SQL Server 2000 hem uygulama geliştiriciler, hem de firmalar açısından çok önemli kazanımlar sağlayan, rdbms alanında dönüm noktası olarak kabul edebileceğimiz bir ürün olarak hayatımızda varoldu.. Açıksözlü olmak gerekirse 27 Ekim 2005 tarihinde MSDN Subscriber’lara RTM’i dağıtılmaya başlanan SQL Server 2005 ürününü incelediğimizde, SQL Server 2000’den 2005’e geçişin çok hızlı olacağını düşünmüyorum. Ancak ürünü detaylı olarak inceledikçe, SQL Server 2005’in uzun vadede Microsoft’un rdbms alanında liderliğini perçinleyecek bir ürün olacağı yönündeki düşünceme katılıyor olacağınızdan eminim. SQL Server 2005’in uygulama geliştirme alanında bize sunduğu artıları ele almadan önce altyapıda ne gibi değişikliklerin ve yeniliklerin olduğunu ele almakta fayda görüyorum.

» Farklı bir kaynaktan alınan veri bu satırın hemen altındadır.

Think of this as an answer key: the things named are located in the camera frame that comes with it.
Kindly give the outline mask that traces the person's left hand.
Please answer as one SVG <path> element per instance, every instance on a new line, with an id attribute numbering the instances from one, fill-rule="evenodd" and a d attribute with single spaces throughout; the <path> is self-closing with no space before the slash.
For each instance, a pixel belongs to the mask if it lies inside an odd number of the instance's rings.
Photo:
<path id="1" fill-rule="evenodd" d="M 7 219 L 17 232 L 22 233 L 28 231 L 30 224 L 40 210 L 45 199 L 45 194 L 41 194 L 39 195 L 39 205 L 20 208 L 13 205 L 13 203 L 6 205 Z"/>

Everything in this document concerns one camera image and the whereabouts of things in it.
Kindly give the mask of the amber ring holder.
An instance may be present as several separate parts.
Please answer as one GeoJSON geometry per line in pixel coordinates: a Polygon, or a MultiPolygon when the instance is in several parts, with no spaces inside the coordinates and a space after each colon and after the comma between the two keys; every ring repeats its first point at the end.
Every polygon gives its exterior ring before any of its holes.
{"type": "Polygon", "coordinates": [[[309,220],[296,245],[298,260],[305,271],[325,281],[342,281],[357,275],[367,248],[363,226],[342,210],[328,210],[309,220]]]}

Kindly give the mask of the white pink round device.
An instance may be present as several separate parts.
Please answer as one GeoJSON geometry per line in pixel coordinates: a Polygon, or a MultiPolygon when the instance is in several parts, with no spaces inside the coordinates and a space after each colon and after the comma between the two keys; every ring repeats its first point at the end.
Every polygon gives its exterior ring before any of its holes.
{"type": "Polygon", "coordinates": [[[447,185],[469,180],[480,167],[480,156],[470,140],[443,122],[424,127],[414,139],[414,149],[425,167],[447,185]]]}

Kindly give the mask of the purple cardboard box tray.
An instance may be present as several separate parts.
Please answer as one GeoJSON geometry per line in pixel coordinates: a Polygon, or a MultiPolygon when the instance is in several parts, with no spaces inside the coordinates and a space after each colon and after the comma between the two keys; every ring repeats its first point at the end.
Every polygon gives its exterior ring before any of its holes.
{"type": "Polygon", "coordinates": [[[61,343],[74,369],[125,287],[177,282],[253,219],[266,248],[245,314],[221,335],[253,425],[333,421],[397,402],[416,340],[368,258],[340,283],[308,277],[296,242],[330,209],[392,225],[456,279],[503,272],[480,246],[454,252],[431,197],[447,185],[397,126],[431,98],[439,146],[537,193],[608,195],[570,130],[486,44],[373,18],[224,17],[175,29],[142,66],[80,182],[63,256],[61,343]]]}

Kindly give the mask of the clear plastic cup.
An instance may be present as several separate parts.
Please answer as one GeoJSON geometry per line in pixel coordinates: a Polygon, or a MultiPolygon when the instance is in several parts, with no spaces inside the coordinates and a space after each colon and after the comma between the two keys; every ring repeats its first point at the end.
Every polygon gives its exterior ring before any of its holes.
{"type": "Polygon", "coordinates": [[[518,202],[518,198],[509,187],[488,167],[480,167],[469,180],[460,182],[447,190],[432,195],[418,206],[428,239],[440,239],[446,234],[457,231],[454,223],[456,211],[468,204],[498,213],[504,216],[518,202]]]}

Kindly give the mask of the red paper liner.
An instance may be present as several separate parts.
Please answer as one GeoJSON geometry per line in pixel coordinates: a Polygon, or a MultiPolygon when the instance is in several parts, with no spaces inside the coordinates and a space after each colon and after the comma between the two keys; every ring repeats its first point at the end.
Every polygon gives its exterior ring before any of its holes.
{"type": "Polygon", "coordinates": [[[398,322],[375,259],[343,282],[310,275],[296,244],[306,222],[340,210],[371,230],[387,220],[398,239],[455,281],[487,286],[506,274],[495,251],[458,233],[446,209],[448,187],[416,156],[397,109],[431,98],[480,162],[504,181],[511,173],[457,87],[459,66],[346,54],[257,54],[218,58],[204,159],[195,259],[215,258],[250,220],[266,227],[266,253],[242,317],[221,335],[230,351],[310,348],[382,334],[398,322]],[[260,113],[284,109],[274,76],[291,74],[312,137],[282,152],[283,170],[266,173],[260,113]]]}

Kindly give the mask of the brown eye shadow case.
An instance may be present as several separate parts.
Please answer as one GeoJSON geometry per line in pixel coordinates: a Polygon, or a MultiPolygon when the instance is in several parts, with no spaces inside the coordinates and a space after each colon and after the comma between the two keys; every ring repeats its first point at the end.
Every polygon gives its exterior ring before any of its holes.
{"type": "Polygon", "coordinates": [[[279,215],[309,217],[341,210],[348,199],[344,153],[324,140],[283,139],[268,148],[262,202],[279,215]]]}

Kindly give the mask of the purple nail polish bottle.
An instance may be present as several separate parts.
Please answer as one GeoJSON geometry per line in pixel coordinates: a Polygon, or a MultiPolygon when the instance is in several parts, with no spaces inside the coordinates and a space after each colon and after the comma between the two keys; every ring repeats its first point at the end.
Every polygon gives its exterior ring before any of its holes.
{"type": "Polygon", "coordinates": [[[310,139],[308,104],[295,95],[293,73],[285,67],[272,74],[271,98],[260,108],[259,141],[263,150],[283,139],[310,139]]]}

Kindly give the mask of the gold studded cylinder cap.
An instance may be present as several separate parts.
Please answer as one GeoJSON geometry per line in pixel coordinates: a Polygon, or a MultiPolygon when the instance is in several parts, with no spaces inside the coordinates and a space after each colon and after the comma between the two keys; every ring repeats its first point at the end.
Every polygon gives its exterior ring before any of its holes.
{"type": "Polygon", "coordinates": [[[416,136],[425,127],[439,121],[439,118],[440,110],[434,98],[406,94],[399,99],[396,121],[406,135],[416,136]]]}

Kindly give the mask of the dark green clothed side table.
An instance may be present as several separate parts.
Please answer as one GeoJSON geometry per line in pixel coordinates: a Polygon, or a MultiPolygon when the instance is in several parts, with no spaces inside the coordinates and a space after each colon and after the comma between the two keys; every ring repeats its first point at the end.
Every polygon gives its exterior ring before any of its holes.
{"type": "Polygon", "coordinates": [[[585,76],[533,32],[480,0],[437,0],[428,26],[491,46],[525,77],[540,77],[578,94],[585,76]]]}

Dolayısıyla bu dokumanda SQL Server 2005 ile birlikte veritabanı yönetimi alanında gelen yenilikleri veritabanı mimarisi ve sotorage engine, veritabanı yönetim ve geliştirme araçları ve süreklilik ve veri güvenliği şeklinde üç ana başlık altında ele alıyor olacağız.

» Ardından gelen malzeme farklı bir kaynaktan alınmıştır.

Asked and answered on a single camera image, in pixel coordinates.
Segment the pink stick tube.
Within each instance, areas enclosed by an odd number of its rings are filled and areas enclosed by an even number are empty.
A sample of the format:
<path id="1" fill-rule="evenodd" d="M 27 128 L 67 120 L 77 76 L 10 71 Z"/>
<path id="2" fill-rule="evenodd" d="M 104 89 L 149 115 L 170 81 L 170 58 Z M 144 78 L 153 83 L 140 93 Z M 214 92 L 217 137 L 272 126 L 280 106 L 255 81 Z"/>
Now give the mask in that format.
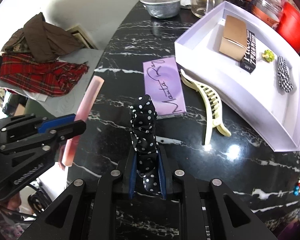
<path id="1" fill-rule="evenodd" d="M 104 79 L 102 79 L 99 76 L 93 76 L 91 82 L 89 83 L 89 86 L 87 87 L 85 95 L 83 96 L 83 99 L 77 110 L 76 117 L 74 119 L 74 121 L 82 125 L 82 127 L 86 127 L 85 122 L 88 119 L 88 115 L 101 90 L 103 83 L 104 83 Z M 72 166 L 76 154 L 78 142 L 82 134 L 83 132 L 76 132 L 75 136 L 67 140 L 63 152 L 63 157 L 62 157 L 62 164 L 64 166 L 66 167 Z"/>

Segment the black polka dot scrunchie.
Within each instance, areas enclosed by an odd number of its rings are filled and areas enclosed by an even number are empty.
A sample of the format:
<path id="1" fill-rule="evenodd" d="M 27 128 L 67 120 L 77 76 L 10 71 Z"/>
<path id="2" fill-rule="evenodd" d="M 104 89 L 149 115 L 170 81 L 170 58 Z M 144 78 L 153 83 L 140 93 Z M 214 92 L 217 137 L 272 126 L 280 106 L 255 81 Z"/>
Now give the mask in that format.
<path id="1" fill-rule="evenodd" d="M 159 179 L 159 144 L 155 136 L 157 112 L 147 94 L 138 97 L 130 106 L 130 137 L 136 152 L 136 174 L 143 189 L 154 196 L 161 194 Z"/>

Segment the cream hair claw clip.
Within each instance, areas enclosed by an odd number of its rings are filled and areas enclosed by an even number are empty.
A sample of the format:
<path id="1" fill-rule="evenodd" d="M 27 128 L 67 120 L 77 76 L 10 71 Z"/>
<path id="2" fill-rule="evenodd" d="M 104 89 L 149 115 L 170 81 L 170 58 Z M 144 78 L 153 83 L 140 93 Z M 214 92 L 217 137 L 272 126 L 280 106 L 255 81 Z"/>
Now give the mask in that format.
<path id="1" fill-rule="evenodd" d="M 183 69 L 180 70 L 182 82 L 187 86 L 197 91 L 205 105 L 206 110 L 206 132 L 204 146 L 209 146 L 212 130 L 217 128 L 219 133 L 225 137 L 230 137 L 231 132 L 226 128 L 223 123 L 223 107 L 222 101 L 218 93 L 210 86 L 196 81 L 188 76 Z"/>

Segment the purple palette box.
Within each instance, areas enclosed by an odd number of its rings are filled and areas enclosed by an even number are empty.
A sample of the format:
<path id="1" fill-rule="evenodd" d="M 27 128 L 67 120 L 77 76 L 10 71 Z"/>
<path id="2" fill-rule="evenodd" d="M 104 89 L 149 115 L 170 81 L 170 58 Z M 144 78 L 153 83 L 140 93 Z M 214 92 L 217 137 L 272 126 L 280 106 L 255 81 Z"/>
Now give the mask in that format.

Veritabanı Mimarisi ve Storage Engine
Microsoft SQL Server 7 ile geliştirdiği mimariyi sürekli olarak geliştirdi. Hepimizin bildiği ve doğruluğunu kabul ettiği kurala göre mevcut donanımların maliyeti düşerken, gücü ise her 18 ayda öncekine göre iki katına çıkıyor. SQL Server 2005 ile birlikte Microsoft’un öncelikli hedeflerinden biri, veritabanı motorunun mevcut donanım altyapısından ve geliştirilen Windows Server 2003 (ve sonrasında gelecek olan) işletim sisteminden mümkün olan en fazla oranda faydalanmasını sağlamak. SQL Server 2005 ile birlikte gelen yeni özellikler ve güncellemelerin diğer hedefleri ise kurumlar açısından yönetimi daha kolay ve şirkete daha çok değer katan bir veritabanı motoru oluşturmak. Bu bölümde SQL Server 2005 ile birlikte SQL Server mimarisindeki yenilik ve gelişmeleri, kurumumuza ve iş süreçlerimize ne gibi artılar katabileceklerini de ele alarak inceliyor olacağız.

Donanım Desteği
Donanım alanındaki gelişmeler ve hızla daha düşük seviyelere inan donanım maliyetleri, firmaların daha güçlü bilgisayar sistemlerine çok daha düşük maliyetlerle sahip olabilmesini mümkün kıldı. Özellikle sunucu alanında 32-bit sistemlerde yaşadığımız gelişmeler ve hızla yaygınlaşmaya başlayan ve donanım alanında bir dönüm noktası olarak nitelendirebileceğimiz 64-bit sistemler, donanım alanındaki sorunlarımızın neredeyse tamamını ortadan kaldırdı. Bellek, veritabanı performansında her zaman için en kritik unsurlardan biri olmuştur. 54-Bit platformunda UNIX tabanlı sistemler, non-clustered TPC-C performans testlerinde uzun süre liderliği elinde bulundurdu. Ancak SQL Server 2005, ilk 64-Bitlik sürümünde liderliği devraldı. Performans testlerine baktığımızda, 64-Bit SQL Server 2005’in, 64-Bit Windows Server 2003 üzerinde, Intel Itanium platformunda gerçekten çok çok başarılı sonuçlar sergilediğini görüyoruz.

64-Bit Desteği
SQL Server 2005, Windows Server 2003 for 64-Bit Itanium systems üzerinde Intel Itanium ve Itanium2 mikroişlemcilerini desteklemektedir. Windows Server 2003 for 64-Bit Extended Systems üzerinde ise AMD’nin 64-Bit Opteron platformunu ve Intel’in “Xeon with Intel Extended Memory 64 technology (EMT64” sistemlerini de desteklemektedir. SQL Server 2005, tüm ana bileşenleri (SQL Server Engine, Analysis Services, SQL Agent ve Reporting Services) için hem 32, hem 64-Bit platformları desteklemektedir. Veritabanı altyapımızı 64-Bit platformuna taşımanın bize sağlayacağı en önemli kazanım her ne kadar daha yüksek işlem gücü olarak görünse de gerçekte en önemli kazanım: artan adreslenebilir bellek oranıdır. Şekil 1:1’de SQL Server 2005’in 32-Bitlik ve 64-Bitlik sürümleri tarafından adreslenebilen bellek miktarlarının karşılaştırmasını görebilirsiniz.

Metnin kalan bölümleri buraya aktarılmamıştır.